電力会社は、電力のP2P取引来歴を明確にするのは今後必須であり、取引来歴には耐改ざん性に優れ、透明性の高いブロックチェーン技術の活用が期待される状況であるという。来歴管理のブロックチェーン活用は、すでに国内外で多く実施されており、ディーカレットはデジタル通貨を用いて、プロシューマーと電力消費者のP2P取引と同時に発生する決済処理の自動化について実証実験を実施した。

実証実験では、プロシューマーと電力消費者の間で電力取引が行われると、スマートコントラクトがそれを記録し、取引量に応じた料金が電力消費者のウォレットからプロシューマーのウォレットへ送付されることを確認する。同時に取引手数料がプロシューマーウォレットからプラットフォーマーウォレットへデジタル通貨で送付される仕組みについて検証を行ったところ、その有効性が確認できたという。

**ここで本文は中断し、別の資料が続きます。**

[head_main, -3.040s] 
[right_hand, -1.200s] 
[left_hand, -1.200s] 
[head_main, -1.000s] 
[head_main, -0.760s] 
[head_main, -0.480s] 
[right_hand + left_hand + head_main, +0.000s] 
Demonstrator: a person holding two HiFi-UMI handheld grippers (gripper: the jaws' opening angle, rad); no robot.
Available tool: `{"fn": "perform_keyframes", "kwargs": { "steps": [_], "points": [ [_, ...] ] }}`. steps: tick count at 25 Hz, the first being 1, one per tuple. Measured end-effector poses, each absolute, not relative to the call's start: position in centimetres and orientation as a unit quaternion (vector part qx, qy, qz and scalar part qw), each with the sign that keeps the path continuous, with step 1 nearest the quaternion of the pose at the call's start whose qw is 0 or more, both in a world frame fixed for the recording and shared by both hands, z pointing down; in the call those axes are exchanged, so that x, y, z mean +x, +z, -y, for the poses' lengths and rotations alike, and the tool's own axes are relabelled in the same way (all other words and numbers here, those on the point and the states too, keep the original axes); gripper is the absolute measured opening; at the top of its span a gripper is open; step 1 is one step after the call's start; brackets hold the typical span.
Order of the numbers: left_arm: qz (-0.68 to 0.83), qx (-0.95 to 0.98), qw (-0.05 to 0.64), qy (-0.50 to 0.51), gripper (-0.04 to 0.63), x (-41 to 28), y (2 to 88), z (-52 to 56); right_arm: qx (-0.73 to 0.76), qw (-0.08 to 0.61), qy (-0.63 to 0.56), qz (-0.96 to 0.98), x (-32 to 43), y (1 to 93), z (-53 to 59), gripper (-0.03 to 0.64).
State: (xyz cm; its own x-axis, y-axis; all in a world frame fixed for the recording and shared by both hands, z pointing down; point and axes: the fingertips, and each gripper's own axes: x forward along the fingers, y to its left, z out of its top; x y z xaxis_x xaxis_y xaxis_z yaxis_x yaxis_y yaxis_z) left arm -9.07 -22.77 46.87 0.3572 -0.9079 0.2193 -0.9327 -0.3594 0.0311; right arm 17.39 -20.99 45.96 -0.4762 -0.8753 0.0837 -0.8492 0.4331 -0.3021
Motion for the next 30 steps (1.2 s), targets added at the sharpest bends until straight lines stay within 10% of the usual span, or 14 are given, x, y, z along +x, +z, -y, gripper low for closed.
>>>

実証実験に用いられたディーカレットのデジタル通貨プラットフォームは、利用企業が自身のブランドでデジタル通貨を発行できる機能を備えている。プラットフォームは、スマートコントラクトを利用した処理の実装も可能で、今回はP2Pによる電力取引まつわる一連のプロセスを実装した。

ディーカレットは同プラットフォームを活用し、商品やサービスの価格を需要と供給のバランスに合わせて変動させる価格戦略(ダイナミックプライシング)やリアルタイム決済といったブロックチェーンの特性を活かした幅広いサービスの展開を支援していくとした。今後、ディーカレットはプラットフォームの事業化を目指していく。